Count the lines below containing "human"; state the number only.

[Opening Records for the task section]

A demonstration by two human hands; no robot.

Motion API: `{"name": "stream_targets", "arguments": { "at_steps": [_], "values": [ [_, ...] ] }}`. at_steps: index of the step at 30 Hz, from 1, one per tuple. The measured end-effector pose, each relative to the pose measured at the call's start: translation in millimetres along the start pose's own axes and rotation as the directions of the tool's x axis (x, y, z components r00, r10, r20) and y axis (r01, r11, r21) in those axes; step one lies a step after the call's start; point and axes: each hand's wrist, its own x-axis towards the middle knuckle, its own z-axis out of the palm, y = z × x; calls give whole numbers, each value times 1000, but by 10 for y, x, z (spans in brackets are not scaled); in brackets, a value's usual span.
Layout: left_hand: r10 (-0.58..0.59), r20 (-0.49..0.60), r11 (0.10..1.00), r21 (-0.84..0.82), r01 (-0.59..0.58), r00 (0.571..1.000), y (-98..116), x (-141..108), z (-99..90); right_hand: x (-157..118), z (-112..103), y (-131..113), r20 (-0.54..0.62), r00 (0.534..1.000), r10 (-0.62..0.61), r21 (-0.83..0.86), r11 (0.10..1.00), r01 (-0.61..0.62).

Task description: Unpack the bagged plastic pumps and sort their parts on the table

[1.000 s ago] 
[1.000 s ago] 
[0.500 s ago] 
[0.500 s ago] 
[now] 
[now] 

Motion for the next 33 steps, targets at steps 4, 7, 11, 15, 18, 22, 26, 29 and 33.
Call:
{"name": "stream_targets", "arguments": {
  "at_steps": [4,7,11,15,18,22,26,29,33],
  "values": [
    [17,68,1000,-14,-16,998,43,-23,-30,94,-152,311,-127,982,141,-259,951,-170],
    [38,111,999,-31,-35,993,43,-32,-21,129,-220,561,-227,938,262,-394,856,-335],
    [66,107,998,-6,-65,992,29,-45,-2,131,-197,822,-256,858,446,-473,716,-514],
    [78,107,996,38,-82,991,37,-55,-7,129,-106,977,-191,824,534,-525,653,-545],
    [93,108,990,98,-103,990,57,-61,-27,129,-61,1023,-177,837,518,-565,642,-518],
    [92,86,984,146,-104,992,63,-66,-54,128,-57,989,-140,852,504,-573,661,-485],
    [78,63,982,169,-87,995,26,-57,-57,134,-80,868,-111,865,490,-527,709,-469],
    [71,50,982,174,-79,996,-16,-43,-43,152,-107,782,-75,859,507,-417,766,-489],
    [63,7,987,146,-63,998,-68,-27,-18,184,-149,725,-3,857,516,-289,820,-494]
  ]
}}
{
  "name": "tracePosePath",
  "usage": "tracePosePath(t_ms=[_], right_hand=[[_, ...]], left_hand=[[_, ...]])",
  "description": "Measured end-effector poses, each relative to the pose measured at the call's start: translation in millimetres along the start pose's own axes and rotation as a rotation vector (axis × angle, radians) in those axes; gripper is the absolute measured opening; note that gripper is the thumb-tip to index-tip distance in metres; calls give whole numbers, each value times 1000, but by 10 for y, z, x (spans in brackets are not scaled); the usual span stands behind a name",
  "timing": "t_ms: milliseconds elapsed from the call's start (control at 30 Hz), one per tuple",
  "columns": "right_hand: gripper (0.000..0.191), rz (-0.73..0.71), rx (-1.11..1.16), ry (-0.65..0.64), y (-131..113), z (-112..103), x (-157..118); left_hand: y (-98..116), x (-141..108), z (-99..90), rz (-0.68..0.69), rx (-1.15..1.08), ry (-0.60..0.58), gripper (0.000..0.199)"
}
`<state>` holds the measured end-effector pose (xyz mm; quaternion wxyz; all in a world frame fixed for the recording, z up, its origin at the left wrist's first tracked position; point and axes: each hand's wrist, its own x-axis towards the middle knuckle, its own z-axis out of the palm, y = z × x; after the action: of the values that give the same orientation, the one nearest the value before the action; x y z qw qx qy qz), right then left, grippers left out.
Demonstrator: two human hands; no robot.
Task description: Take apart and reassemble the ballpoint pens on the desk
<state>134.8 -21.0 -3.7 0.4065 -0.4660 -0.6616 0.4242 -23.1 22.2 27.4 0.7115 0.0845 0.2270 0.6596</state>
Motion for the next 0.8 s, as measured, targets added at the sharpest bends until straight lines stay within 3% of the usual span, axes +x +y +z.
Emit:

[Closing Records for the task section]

» **Exercise output**
2